Harry: if only we could have cloned him

Neighbor Grover sez 99 percent of the lawyers give the rest a bad name.

There's a big ethical debate over cloning. But let's face it, somet imes it ma kes sense.

F'instance, President Harry Truman. What if we'd cloned him and his clones had continued to lead this country?

Harry was a different kind of President, as I'm reminded by an item relayed to me this week by a reader.

Harry probably made as many, or more, important decisions impacting our nation's history than any of the other 32 Presidents who preceded him.

He didn't shy from tough decision, either. He found out about the atomic bomb in April and used it in August, bringing World War II to a rapid end and saving thousands of lives, had the Allies had to invade Japan.

He said he never lost an hour's sleep over that decision.

However, a measure of his greatness may rest on what he did after he left the White House.

The only asset he had when he died was the house he lived in, which was in Independence, Missouri. His wife had inherited the house from her mother and father and, other than their years in the White House, they lived their entire lives there.

When he retired from office in 1952, his income was a U.S. Army pension reported to have been $13,507.72 a year. Congress, noting that he was paying for his stamps and personally licking them, granted him an 'allowance' and later a retroactive pension of $25,000 per year.

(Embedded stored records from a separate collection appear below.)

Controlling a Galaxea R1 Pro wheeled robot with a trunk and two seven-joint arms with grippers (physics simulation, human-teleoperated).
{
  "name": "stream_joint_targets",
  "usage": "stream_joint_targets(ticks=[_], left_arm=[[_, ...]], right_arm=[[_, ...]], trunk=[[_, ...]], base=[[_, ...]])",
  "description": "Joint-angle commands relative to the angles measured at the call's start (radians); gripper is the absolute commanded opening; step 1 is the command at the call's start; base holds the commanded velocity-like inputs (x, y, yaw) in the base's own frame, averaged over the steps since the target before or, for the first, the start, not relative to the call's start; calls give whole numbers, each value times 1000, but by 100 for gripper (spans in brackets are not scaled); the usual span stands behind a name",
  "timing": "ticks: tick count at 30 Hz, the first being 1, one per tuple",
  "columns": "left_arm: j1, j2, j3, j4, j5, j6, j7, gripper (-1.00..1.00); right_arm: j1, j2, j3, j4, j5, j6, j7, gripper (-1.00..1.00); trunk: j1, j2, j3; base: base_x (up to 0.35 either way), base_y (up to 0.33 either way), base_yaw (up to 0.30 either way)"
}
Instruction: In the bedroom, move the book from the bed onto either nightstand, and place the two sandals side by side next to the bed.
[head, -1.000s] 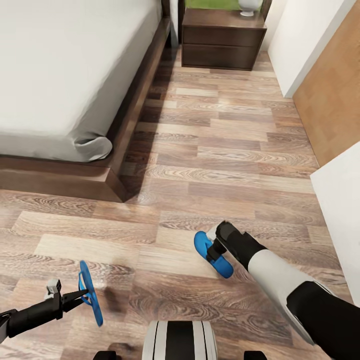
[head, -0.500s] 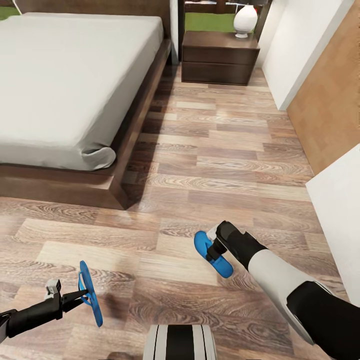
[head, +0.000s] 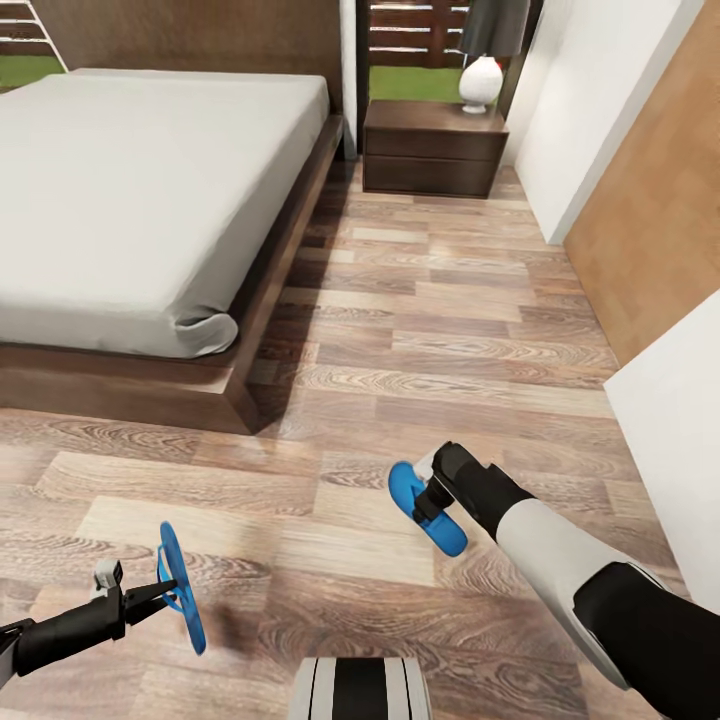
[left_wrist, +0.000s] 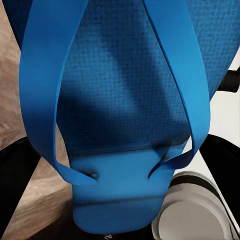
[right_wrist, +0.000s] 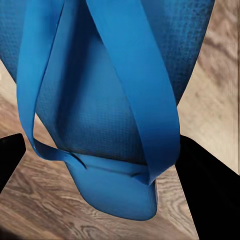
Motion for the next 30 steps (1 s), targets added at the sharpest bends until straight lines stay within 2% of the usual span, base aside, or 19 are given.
stream_joint_targets(ticks=[1,15,19,21,22,24,25,27,28,29,30], left_arm=[[0,0,-7,0,6,11,-3,-100],[0,0,-8,0,6,17,-3,-100],[0,0,-8,1,6,17,-3,-100],[0,0,-8,1,6,17,-3,-100],[0,0,-8,2,6,18,-3,-100],[0,0,-8,2,6,18,-3,-100],[0,0,-8,2,6,18,-3,-100],[0,0,-8,2,6,18,-2,-100],[0,0,-8,2,6,18,-2,-100],[0,0,-8,2,6,17,-2,-100],[0,0,-8,2,6,16,-2,-100]], right_arm=[[0,-1,3,-1,8,3,2,-100],[0,-5,-2,0,3,0,3,-100],[0,-5,-36,0,-12,-1,6,-100],[0,-7,-89,0,-29,-2,8,-100],[0,-13,-135,0,-42,-2,9,-100],[0,-22,-187,0,-58,-4,10,-100],[2,-34,-243,1,-80,-6,12,-100],[4,-46,-298,1,-107,-13,15,-100],[6,-58,-349,2,-140,-23,19,-100],[7,-63,-373,2,-159,-30,20,-100],[8,-76,-415,3,-199,-46,22,-100]], trunk=[[-1,0,3],[-7,3,57],[-9,4,73],[-10,5,81],[-10,5,85],[-11,5,92],[-11,6,96],[-12,6,104],[-13,6,108],[-13,7,112],[-14,7,115]], base=[[0,0,0],[0,0,0],[0,0,0],[0,0,0],[0,0,0],[0,0,0],[0,0,0],[0,0,0],[0,0,0],[0,0,0],[0,0,0]])
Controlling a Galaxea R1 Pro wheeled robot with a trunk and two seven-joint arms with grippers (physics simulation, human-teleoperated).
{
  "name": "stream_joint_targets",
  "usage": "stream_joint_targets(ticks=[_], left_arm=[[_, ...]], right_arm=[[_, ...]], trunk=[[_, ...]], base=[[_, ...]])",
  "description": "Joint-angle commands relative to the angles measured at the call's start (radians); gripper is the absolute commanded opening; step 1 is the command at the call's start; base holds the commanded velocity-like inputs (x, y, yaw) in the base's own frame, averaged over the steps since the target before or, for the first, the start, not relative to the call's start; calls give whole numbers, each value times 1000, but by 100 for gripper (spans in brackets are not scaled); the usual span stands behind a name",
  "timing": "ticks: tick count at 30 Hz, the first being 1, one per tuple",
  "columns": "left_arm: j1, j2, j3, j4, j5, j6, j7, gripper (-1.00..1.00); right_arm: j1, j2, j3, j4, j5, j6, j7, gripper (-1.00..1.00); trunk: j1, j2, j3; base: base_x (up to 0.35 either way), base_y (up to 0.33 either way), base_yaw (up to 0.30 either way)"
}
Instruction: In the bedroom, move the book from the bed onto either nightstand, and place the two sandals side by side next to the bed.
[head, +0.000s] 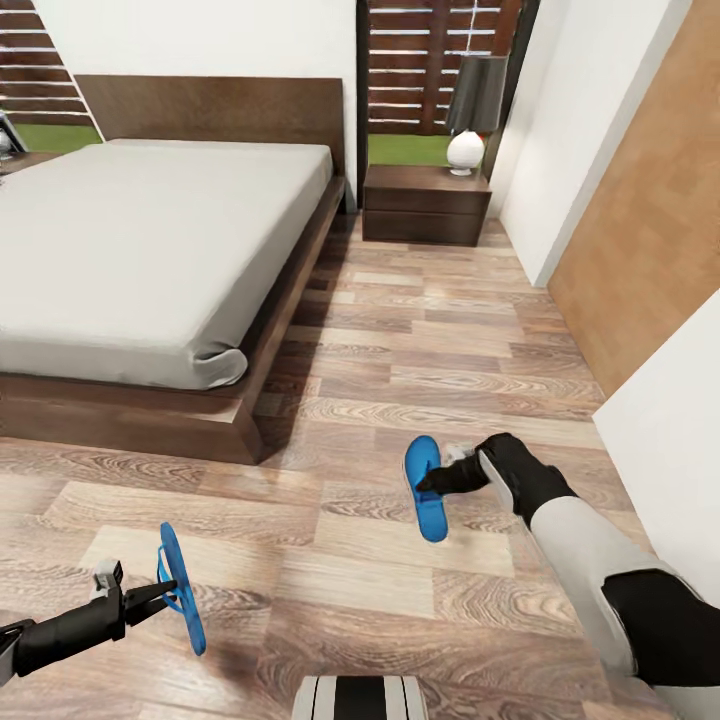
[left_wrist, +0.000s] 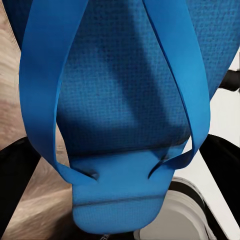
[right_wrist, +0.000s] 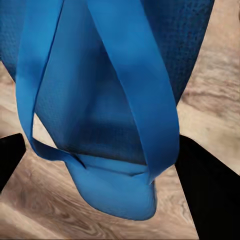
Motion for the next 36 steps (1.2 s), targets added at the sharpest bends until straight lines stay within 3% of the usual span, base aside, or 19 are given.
stream_joint_targets(ticks=[1,4,7,8,10,14,21,31,36], left_arm=[[0,0,-7,0,5,10,-4,-100],[0,1,-7,0,5,8,-4,-100],[0,0,-7,0,5,7,-4,-100],[0,-1,-7,0,5,6,-4,-100],[0,-2,-7,0,5,5,-5,-100],[0,-2,-7,0,5,4,-4,-100],[0,-4,-7,0,5,2,-5,-100],[0,-6,-7,0,5,2,-5,-100],[0,-10,-7,0,5,1,-4,-100]], right_arm=[[1,-9,-13,0,-22,-4,-2,-100],[10,-57,-77,25,-129,-41,11,-100],[17,-103,-97,86,-223,-77,54,-100],[20,-132,-104,152,-278,-130,116,-100],[23,-152,-107,252,-312,-209,203,-100],[24,-163,-109,405,-339,-325,317,-100],[25,-166,-111,512,-347,-389,409,-100],[50,-162,-111,518,-350,-410,428,-100],[79,-166,-113,518,-380,-419,429,-100]], trunk=[[-1,0,3],[-2,1,15],[-3,1,26],[-4,2,30],[-5,2,38],[-6,3,53],[-10,5,81],[-14,7,119],[-16,8,139]], base=[[0,0,0],[0,0,0],[0,0,0],[0,0,0],[0,0,0],[0,0,0],[0,0,0],[0,0,0],[0,0,0]])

After President Eisenhower was inaugurated, Harr y and Bess drove home to Missouri by themselves. There was no Secret Service following them.

When offered corporate positions at large salaries, he declined, stating, "You don't want me. You want the office of the President, and that doesn't belong to me. It belongs to the American people and it's not for sale."

Even later, on May 6, 1971, when Congress was preparing to award him the Medal of Honor on his 87th birthday, he refused to accept it, writing, "I don't consider that I have done anything which should be the reason for any award, Congressional or otherwise."

As president, he paid for all of his own travel expenses and food.

Modern politicians have found a new level of success in cashing in at the public trough. Many in Congress also have found ways to great wealth supporting legislation. That political offices are now for sale is well established.

Harry Truman played the piano to relax. "The Missouri Waltz" was heard often in the White House.

One humorous quote attributed to him: "My choices in life were either to be a piano player in a whore house or a politician."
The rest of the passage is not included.